Monday, August 29, 2005

Preventing Deaths in Hospitals



It has been nearly 5 years since the Institute of Medicine published its report saying that nearly 100,000 preventable deaths occurred in US hospitals in a year’s time.  Various organizations, including the Institute for Healthcare Improvement (IHI), have taken on the task of reducing preventable deaths and injuries.  The IHI has recruited over 2,000 hospitals to focus on this issue.

We’ve found that too many patients and patient family members have not inquired about adverse events that may have had an impact on the patient.  Instead, they say “Well, it was his time to go.”, after a death.  Or, “It was an accident.  Those things just happen.”  Neither of these responses help hospitals in the long run.  Hospitals need to have mechanisms to report errors and safety problems that are anonymous and protect the reporter from disciplinary action by the hospital or by the lawyers.

Tuesday, January 18, 2005

Tort Reform

The people on both sides of the tort reform issue are still going at each other. It should be, many say, that the attention should be focused on the physicians and their patients. But somehow much of the attention is on the trial lawyers. Tort reform, for some, seems to be punishment for the lawyers.
These issues should be split, with one focus on improvements in the legal system and another on improvements in healthcare. Both can be improved.

Tuesday, January 11, 2005

Understanding Human Behavior

With all the craziness going on in the world, such as the evil-doers as our leader likes to call them, we ask "Why do people do such things?" This is at least partly in the realm of sociology, with which I usually associate myself.

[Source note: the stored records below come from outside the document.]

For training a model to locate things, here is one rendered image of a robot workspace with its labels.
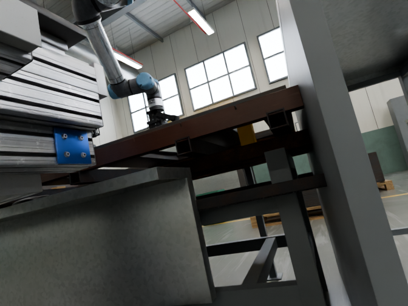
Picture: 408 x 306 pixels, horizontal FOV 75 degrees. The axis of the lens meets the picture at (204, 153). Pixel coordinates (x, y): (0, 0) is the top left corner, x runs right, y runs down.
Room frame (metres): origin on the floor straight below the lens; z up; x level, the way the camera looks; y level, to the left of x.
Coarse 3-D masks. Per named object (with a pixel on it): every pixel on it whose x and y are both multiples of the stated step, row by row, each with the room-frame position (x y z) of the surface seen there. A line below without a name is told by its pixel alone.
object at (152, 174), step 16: (128, 176) 0.65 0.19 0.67; (144, 176) 0.63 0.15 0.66; (160, 176) 0.63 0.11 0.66; (176, 176) 0.71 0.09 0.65; (64, 192) 0.72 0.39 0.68; (80, 192) 0.70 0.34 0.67; (96, 192) 0.68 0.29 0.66; (112, 192) 0.90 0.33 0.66; (16, 208) 0.78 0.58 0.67; (32, 208) 0.76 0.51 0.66; (48, 208) 1.00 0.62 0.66
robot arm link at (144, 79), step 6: (144, 72) 1.14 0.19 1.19; (138, 78) 1.14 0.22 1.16; (144, 78) 1.14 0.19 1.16; (150, 78) 1.14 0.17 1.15; (132, 84) 1.16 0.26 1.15; (138, 84) 1.14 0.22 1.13; (144, 84) 1.14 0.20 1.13; (150, 84) 1.15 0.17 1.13; (156, 84) 1.23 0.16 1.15; (132, 90) 1.18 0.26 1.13; (138, 90) 1.18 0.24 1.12; (144, 90) 1.19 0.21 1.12; (150, 90) 1.20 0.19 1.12; (156, 90) 1.24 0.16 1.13
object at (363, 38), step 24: (336, 0) 0.70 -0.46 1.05; (360, 0) 0.72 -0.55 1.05; (384, 0) 0.75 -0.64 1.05; (336, 24) 0.83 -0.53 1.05; (360, 24) 0.87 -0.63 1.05; (384, 24) 0.91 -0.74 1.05; (336, 48) 1.02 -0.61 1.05; (360, 48) 1.07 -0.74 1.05; (384, 48) 1.13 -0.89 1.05; (360, 72) 1.39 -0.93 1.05; (384, 72) 1.43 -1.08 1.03
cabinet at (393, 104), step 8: (400, 96) 6.87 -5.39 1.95; (392, 104) 6.95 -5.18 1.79; (400, 104) 6.88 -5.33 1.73; (392, 112) 7.12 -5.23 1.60; (400, 112) 6.90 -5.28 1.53; (392, 120) 7.36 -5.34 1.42; (400, 120) 6.93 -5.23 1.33; (400, 128) 6.95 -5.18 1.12; (400, 136) 7.11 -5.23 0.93; (400, 144) 7.37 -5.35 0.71
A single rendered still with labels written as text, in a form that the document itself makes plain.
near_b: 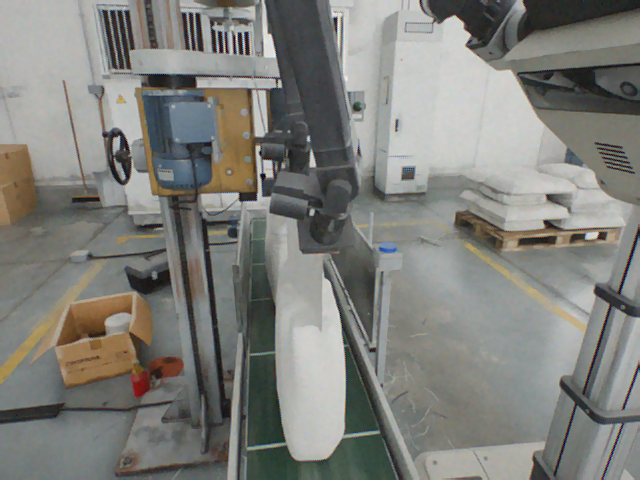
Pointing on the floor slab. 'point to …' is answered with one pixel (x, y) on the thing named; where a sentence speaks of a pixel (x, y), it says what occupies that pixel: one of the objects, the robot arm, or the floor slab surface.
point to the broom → (79, 166)
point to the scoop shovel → (110, 196)
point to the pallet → (506, 241)
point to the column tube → (171, 21)
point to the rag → (165, 367)
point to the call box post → (382, 325)
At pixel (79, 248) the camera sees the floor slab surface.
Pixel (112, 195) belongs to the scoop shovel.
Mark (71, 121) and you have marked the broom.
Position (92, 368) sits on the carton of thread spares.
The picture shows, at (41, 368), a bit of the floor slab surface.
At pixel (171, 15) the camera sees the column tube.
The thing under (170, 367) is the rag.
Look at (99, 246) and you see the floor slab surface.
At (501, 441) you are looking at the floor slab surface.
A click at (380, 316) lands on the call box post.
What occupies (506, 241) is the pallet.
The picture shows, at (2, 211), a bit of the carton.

Now that the tsunami has come along, we ask, "Why does Mother Nature do such things to us." Of course Mother Nature has been doing things all along, such as earthquakes. Mother Nature is another evil-doer some are saying. Others say that if we hadn't destroyed the local coast line that Mother Nature created in the first place, the tsunami would have been just a natural event and it wouldn't have hurt so many. So now we're back to people as the ultimate evil-doers.

In sociology, we ask not why things go wrong, but how is it that things go along as smoothly as they do from day to day and year to year. How is it that we can live as peacefully as we do with one another? That's what we need to explain.